Conformément aux observations précédentes, les tests réalisés avec des levures exprimant le récepteur ER bêta étaient plus sensibles de plus d'un ordre de grandeur que ceux utilisant des levures exprimant le récepteur ER alpha. Par conséquent, l'activité œstrogénique était plus fréquemment détectée avec les levures exprimant ER bêta. Un objectif supplémentaire de l'étude était d'évaluer des durées d'incubation compatibles avec l'emploi du temps d'un cours de laboratoire destiné aux étudiants du premier cycle universitaire.
Lorsqu'une période de réfrigération de six jours après l'incubation de 17 heures a été introduite, les courbes standards provenant des plaques réfrigérées étaient comparables à celles des plaques non réfrigérées. Les erreurs-types des paramètres estimés à l'aide de modèles de régression logistique à quatre paramètres étaient toutes plus faibles pour les plaques réfrigérées que pour les plaques non réfrigérées. Ainsi, la réfrigération des plaques pendant six jours réduit les erreurs et améliore la précision des estimations de l'EEQ.
Une fois maîtrisée, cette technique peut être réalisée en deux à trois ou quatre séances de trois à quatre heures. Lors de la réalisation de la procédure, il est important de se rappeler d'appliquer une technique stérile pour toutes les étapes effectuées avant la période d'incubation de 17 heures, de pipeter avec soin et précision, et de suivre la disposition des puits présentée dans la figure un. Après cette procédure, d'autres méthodes, telles que des tests biologiques in vivo sur des animaux, peuvent être réalisées afin d'étudier d'autres mécanismes d'action des œstrogènes ainsi que leurs effets sur l'organisme entier.
Après son développement, le test de dépistage des œstrogènes chez la levure est devenu une méthode reconnue et peu coûteuse pour mesurer les ligands œstrogéniques dans des échantillons environnementaux tels que les aliments, les tissus végétaux et les produits de soins personnels. Après avoir visionné cette vidéo, vous devriez bien comprendre comment réaliser des extractions simples de produits de soins personnels, cultiver des levures, préparer des courbes de dilution étalons, effectuer le test YES dans une plaque de 96 puits et mener à bien les calculs associés. N’oubliez pas que manipuler l’estradiol peut présenter des risques extrêmement élevés, et que des précautions telles que le port de gants et d'autres équipements de protection individuelle, ainsi qu'une élimination appropriée des déchets, doivent toujours être prises lors de la réalisation de cette procédure.

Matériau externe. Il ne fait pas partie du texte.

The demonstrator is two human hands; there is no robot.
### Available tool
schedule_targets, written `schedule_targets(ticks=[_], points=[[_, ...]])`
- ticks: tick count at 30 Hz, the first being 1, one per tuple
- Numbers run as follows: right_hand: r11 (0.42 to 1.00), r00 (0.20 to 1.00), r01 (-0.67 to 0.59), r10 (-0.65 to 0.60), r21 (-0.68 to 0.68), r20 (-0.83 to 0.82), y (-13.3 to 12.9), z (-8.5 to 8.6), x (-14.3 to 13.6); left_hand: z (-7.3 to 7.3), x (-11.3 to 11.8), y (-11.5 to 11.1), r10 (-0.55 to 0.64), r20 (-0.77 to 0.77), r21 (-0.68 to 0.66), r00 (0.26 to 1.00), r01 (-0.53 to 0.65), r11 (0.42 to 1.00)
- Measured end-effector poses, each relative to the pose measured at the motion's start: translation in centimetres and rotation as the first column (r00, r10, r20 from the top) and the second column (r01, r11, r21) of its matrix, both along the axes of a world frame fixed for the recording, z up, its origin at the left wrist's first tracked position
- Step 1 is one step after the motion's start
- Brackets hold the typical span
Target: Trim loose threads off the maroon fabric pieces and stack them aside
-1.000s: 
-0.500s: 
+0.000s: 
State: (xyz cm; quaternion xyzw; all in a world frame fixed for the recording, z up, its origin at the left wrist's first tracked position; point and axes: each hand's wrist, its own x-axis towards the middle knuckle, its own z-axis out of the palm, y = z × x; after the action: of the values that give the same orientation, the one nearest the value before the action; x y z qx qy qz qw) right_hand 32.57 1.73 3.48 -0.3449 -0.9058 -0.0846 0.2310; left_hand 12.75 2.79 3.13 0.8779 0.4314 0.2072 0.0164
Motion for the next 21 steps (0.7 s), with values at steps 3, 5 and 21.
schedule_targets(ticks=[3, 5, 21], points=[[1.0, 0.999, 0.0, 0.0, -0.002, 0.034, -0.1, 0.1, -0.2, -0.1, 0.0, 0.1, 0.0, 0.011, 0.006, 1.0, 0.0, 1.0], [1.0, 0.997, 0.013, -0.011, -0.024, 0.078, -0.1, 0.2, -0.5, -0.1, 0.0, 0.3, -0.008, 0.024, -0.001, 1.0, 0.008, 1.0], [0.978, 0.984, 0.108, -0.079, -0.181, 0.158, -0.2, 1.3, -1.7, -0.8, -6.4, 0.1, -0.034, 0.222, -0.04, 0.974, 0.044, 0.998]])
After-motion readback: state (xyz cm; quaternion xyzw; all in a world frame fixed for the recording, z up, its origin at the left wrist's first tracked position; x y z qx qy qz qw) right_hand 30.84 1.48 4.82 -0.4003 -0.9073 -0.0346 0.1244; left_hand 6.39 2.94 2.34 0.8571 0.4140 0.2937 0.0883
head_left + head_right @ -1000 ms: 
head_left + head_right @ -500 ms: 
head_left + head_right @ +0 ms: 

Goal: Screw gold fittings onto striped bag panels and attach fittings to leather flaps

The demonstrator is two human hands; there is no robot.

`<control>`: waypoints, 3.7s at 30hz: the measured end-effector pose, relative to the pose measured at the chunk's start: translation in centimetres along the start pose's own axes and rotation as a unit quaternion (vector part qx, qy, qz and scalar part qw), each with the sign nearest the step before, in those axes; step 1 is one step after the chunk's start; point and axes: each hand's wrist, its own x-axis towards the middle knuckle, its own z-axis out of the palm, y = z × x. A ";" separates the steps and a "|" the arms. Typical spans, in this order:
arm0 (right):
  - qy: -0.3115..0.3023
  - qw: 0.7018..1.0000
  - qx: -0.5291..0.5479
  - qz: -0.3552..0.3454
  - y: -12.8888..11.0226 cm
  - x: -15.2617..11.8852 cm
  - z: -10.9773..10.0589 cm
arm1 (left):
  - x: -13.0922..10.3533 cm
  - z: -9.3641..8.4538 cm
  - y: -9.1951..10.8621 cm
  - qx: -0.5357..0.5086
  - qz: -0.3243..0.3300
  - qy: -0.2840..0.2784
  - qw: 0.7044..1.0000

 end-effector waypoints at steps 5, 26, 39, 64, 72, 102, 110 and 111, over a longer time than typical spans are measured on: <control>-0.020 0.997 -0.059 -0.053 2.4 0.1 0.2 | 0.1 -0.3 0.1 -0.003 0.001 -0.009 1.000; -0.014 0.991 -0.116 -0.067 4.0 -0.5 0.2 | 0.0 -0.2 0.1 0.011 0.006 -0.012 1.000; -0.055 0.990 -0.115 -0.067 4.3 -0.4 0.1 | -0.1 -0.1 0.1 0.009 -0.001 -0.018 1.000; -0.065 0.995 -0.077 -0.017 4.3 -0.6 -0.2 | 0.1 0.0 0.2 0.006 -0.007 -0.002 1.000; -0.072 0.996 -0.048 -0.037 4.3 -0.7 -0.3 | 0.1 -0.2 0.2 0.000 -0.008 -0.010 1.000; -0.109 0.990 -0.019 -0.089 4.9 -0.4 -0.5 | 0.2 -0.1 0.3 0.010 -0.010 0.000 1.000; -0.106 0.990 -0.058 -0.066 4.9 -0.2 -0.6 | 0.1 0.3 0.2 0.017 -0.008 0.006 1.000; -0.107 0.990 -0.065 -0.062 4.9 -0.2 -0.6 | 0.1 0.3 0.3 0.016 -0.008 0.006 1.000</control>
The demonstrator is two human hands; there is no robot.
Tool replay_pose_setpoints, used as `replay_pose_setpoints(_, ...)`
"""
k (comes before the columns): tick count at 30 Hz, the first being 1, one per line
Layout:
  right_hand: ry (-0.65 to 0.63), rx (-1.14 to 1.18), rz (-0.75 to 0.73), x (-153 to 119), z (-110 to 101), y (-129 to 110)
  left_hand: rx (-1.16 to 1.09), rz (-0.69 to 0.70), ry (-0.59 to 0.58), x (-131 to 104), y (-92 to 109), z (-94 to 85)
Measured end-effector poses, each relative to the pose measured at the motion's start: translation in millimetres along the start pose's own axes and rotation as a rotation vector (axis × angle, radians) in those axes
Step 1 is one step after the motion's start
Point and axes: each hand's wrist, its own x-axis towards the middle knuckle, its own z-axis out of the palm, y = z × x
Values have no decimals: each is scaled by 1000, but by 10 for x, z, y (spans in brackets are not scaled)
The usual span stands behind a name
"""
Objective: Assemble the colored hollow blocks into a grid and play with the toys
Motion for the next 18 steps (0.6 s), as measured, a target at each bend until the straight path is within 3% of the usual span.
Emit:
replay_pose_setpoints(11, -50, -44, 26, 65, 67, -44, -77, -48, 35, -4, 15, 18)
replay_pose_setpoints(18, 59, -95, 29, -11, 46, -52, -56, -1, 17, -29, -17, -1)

Cet article présente un test optimisé de dépistage des œstrogènes chez la levure permettant de quantifier les ligands présents dans les produits de soins personnels (PSP) qui se lient aux récepteurs des œstrogènes alpha (ERα) et/ou bêta (ERβ). Cette méthode est conçue pour détecter et quantifier les œstrogènes environnementaux dans divers produits, offrant ainsi une plateforme pour l'enseignement des compétences en laboratoire.
Cet essai permet la détection précoce de l'activité œstrogénique dans les produits de consommation, contribuant à la réduction des risques ciblées dans la recherche sur les perturbateurs endocriniens. En quantifiant la liaison des ligands aux récepteurs ERα et ERβ, il fournit des informations mécanistiques pour l'évaluation de la sécurité des ingrédients des produits d'hygiène personnelle. La méthode permet une prédiction fiable de l'identification de composés bioactifs avant des tests in vivo coûteux.
La méthode s'intègre aux flux de travail de la phase de découverte précoce, permettant la vérification d'hypothèses et l'identification de composés candidats prometteurs au moyen de tests fonctionnels des récepteurs, avant de recourir à des modèles in vivo.